The prosecutor, however, emphasized that the woman had said several times that she should be untied. The psychiatric expert Gabriele Wörgötter also certified that she had an “adjustment disorder” and stated: “The fact is that the woman was previously healthy enough to be able to cope with her everyday life and job without any problems.” Now she is “unable to work for the time being”, is afraid and suffers from a depressive disorder.

Previously a friendly, relaxed relationship

The fact that, as already discussed in June, there had previously been a collegial and sometimes very relaxed relationship between the four defendants and the alleged victim was brought up again on the second day of the trial. “They often joked with each other,” explained a cleaning worker who was interviewed as a witness and who had first observed what was happening in the operating room through a window. Incidentally, she and her failure to appear were the decisive factor in the second day of the trial, which was originally scheduled for September, being postponed to October.

“I first heard loud laughter from everyone involved,” the witness told Judge Menardi. In the operating room, which she ended up in later, the mood changed: “She stopped laughing and finally wanted to loosen the waist belt.” These attempts were accompanied by her statement “I can’t, I can’t”. Nevertheless, she didn’t think that the woman was really in distress: “She didn’t scream or call for help.”

Exercise in this form is not common

The woman vehemently contradicted this in her contradictory interview. “I screamed and at a certain point I just wanted to leave,” she explained. For her, it was “never fun at all.” Originally she had climbed onto the operating table “quite voluntarily” because she believed her ex-colleagues that they actually “needed to practice” the special positioning for an upcoming operation, but then she quickly realized that they were “kidding me.” . The situation finally ended when photos were taken of her and her pants were “painted”. “It was all just so humiliating,” the alleged victim said through tears. The “combination of fixation, photos and painting of the pants” was particularly bad and stressful for her. Such an exercise in this form is also not common: “Of course you practice positions and positions, but then there is no fixation and there are superiors involved.”

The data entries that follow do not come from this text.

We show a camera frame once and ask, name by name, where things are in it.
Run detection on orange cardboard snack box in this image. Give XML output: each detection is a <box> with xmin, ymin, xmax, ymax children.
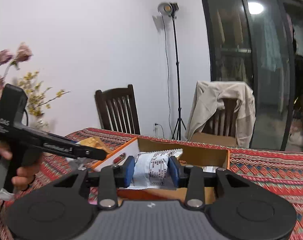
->
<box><xmin>91</xmin><ymin>137</ymin><xmax>230</xmax><ymax>202</ymax></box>

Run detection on wooden chair with jacket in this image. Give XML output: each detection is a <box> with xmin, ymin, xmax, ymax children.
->
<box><xmin>190</xmin><ymin>99</ymin><xmax>238</xmax><ymax>147</ymax></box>

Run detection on red patterned tablecloth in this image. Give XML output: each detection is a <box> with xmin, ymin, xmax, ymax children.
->
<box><xmin>0</xmin><ymin>128</ymin><xmax>303</xmax><ymax>239</ymax></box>

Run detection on white printed snack packet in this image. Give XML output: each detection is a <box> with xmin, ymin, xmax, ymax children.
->
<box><xmin>128</xmin><ymin>149</ymin><xmax>183</xmax><ymax>190</ymax></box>

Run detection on beige jacket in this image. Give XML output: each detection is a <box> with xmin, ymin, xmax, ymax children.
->
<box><xmin>185</xmin><ymin>81</ymin><xmax>256</xmax><ymax>148</ymax></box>

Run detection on person's left hand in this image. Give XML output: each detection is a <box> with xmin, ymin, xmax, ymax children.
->
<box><xmin>0</xmin><ymin>140</ymin><xmax>43</xmax><ymax>191</ymax></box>

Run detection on dark glass sliding door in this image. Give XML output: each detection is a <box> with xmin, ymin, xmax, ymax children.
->
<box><xmin>202</xmin><ymin>0</ymin><xmax>303</xmax><ymax>151</ymax></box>

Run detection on yellow snack packet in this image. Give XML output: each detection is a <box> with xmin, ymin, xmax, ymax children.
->
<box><xmin>77</xmin><ymin>137</ymin><xmax>112</xmax><ymax>154</ymax></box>

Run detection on dark wooden chair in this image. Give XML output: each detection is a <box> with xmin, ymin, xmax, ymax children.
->
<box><xmin>94</xmin><ymin>84</ymin><xmax>141</xmax><ymax>135</ymax></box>

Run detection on yellow flower branches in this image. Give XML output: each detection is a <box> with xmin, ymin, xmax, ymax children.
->
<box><xmin>18</xmin><ymin>71</ymin><xmax>69</xmax><ymax>118</ymax></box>

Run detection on dried pink roses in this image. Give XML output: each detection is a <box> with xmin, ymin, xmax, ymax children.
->
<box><xmin>0</xmin><ymin>42</ymin><xmax>33</xmax><ymax>99</ymax></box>

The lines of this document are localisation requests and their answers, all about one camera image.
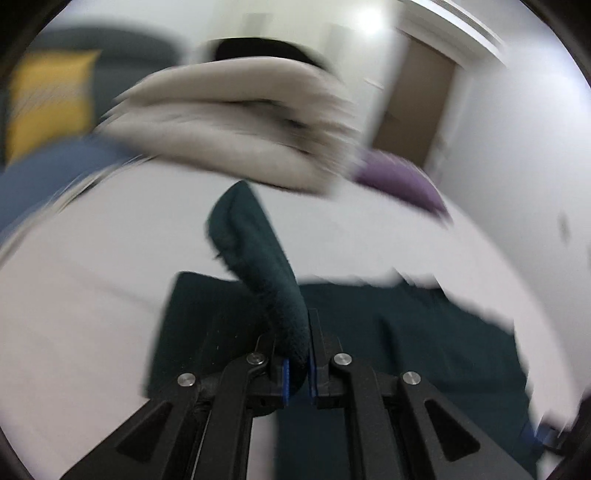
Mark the yellow patterned cushion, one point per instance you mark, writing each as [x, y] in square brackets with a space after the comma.
[50, 98]

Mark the purple pillow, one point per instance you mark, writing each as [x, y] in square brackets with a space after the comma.
[401, 179]

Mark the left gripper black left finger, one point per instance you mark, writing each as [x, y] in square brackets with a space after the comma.
[194, 428]

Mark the dark green knit sweater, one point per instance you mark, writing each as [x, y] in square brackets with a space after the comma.
[209, 322]

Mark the blue pillow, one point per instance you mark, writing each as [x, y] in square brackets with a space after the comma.
[42, 176]

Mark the dark grey sofa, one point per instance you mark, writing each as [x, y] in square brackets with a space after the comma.
[125, 56]

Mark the beige folded duvet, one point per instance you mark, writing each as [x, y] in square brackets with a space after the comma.
[275, 121]

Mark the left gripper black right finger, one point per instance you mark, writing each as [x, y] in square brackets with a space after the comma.
[400, 427]

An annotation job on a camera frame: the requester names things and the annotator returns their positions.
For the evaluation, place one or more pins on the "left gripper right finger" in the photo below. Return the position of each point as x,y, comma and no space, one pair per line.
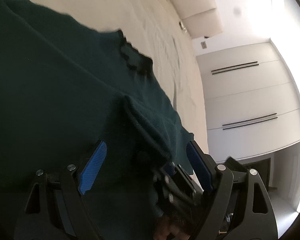
235,203

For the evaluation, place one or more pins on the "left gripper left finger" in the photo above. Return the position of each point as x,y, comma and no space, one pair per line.
55,207

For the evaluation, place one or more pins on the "dark green knit sweater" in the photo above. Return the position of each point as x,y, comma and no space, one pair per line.
63,87

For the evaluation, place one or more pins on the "person's right hand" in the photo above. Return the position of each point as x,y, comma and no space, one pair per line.
165,228

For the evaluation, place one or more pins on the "beige bed cover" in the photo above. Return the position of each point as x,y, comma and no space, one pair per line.
151,27

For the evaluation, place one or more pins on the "cream upholstered headboard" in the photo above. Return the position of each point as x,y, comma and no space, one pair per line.
199,17

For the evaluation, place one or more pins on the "white wardrobe with black handles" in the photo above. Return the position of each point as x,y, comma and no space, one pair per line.
251,102

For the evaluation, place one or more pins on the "wall light switch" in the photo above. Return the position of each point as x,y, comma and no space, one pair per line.
203,44

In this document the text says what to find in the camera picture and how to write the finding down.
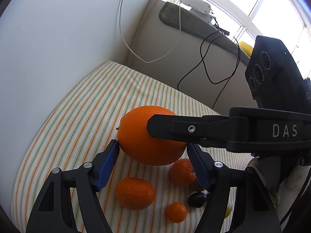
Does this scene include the white power strip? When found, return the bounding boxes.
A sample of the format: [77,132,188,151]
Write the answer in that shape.
[180,0,211,15]

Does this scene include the mandarin with stem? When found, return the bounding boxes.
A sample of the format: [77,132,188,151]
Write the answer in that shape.
[169,158,196,186]

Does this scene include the dark plum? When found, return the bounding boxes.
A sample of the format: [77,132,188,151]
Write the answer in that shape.
[187,192,206,208]

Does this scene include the black camera box right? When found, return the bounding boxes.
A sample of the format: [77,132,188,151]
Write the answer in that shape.
[245,35,310,114]

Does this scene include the white cable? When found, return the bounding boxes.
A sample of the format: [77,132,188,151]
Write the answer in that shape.
[119,0,182,64]

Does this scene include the black cable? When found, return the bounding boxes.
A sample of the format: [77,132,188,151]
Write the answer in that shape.
[176,16,242,110]

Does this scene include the large orange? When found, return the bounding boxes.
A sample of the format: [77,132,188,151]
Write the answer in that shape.
[117,106,186,166]

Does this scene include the brown kiwi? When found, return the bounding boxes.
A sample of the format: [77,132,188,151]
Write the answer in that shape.
[189,178,205,192]

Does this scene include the small kumquat orange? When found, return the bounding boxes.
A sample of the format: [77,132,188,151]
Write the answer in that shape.
[166,202,187,223]

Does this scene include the green plum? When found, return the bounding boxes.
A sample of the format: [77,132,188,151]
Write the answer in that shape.
[225,203,232,218]

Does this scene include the medium mandarin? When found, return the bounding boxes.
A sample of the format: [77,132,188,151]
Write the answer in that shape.
[115,177,156,211]

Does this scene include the striped table cloth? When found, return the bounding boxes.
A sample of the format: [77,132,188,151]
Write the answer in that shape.
[10,60,254,233]

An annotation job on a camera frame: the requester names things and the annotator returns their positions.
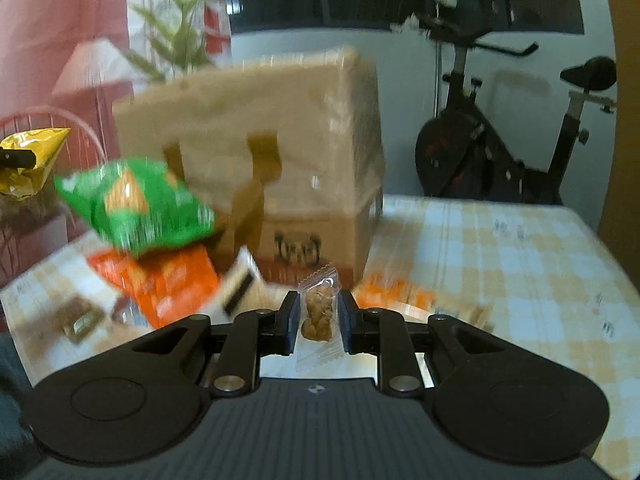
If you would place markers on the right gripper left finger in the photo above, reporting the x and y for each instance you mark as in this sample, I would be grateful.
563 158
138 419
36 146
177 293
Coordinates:
241 345

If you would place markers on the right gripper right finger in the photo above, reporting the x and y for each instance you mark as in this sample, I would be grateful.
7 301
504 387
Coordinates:
394 342

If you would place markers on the clear nut snack packet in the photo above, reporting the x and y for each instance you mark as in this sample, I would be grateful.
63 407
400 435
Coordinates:
319 338

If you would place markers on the green chip bag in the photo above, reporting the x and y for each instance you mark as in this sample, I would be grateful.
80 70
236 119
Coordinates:
137 205

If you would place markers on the gold foil snack bag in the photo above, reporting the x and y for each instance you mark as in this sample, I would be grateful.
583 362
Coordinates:
27 158

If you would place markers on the orange snack packet right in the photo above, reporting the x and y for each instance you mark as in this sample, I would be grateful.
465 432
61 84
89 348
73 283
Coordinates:
378 290

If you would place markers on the orange snack bag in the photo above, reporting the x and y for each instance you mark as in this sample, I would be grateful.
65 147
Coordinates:
166 286

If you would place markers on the small brown snack packet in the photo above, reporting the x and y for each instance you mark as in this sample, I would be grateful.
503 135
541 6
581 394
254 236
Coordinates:
77 318

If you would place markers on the brown cardboard box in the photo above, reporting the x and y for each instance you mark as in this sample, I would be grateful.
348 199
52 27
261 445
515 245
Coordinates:
286 150

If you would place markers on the checkered floral bedsheet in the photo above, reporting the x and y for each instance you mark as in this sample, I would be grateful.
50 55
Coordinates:
551 285

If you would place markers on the black exercise bike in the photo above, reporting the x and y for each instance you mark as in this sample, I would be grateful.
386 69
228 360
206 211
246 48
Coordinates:
525 101

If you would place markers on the pink printed backdrop curtain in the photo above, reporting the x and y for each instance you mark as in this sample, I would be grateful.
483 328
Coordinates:
65 62

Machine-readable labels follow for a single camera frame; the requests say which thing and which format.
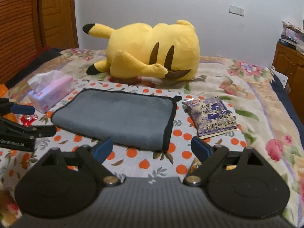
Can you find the purple and grey towel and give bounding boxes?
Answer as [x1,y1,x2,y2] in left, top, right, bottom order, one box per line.
[51,89,182,152]

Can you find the green yellow snack bag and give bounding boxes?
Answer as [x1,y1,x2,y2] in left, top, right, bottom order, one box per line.
[188,158,237,174]

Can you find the orange lidded plastic bottle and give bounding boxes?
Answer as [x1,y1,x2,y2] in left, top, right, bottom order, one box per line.
[0,84,19,124]

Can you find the red candy wrapper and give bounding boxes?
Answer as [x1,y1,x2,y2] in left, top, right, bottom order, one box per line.
[20,114,38,127]

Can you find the purple white snack bag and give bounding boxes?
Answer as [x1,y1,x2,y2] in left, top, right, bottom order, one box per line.
[182,97,238,139]

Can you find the pink tissue box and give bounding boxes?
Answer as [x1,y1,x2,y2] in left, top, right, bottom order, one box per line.
[27,70,75,113]

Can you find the wooden slatted headboard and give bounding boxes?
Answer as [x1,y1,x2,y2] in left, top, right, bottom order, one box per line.
[1,0,43,83]

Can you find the floral bed blanket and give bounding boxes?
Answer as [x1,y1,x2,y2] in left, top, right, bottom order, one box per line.
[0,48,304,228]

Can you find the white paper card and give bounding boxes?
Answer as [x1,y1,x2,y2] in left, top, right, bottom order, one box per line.
[271,65,289,88]

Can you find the yellow Pikachu plush toy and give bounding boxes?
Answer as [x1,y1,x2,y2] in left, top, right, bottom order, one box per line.
[82,20,200,82]

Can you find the wooden door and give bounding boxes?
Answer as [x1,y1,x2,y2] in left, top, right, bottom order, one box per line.
[39,0,78,49]

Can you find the wooden sideboard cabinet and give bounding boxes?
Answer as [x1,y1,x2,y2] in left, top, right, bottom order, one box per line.
[273,43,304,123]

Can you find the stack of books and papers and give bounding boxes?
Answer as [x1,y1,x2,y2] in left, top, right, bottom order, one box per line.
[278,21,303,55]

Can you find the white wall switch plate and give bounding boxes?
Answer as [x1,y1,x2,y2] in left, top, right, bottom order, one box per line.
[229,5,244,17]

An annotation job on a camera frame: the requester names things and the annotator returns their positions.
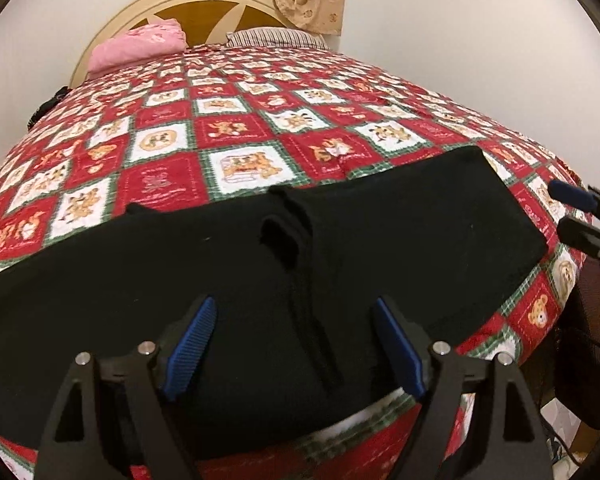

When asked about the sometimes “too cheerful interaction” with her colleagues and any “rough and coarse humor” on her part, she explained that there were only harmless jokes and innocent teasing. However, there were never any “crude jokes” and there was no question of her touching a colleague’s crotch or offering him a massage – as one of them stated.

According to the public prosecutor’s office, the four defendants aged 48, 45, 50 and 31 are said to have tied their work colleague to an operating table with Velcro straps in February last year, kneeling on her stomach with her legs spread, under the pretext of practicing positioning for an operation. Despite her repeated requests to untie her, she is said to have only been untied after the third defendant had drawn an anus and a vagina on her work trousers with an Edding pen. The second and fourth defendants are also said to have taken photos of the woman in this position. The four employees suspended after the incident initially said it was a “joke.”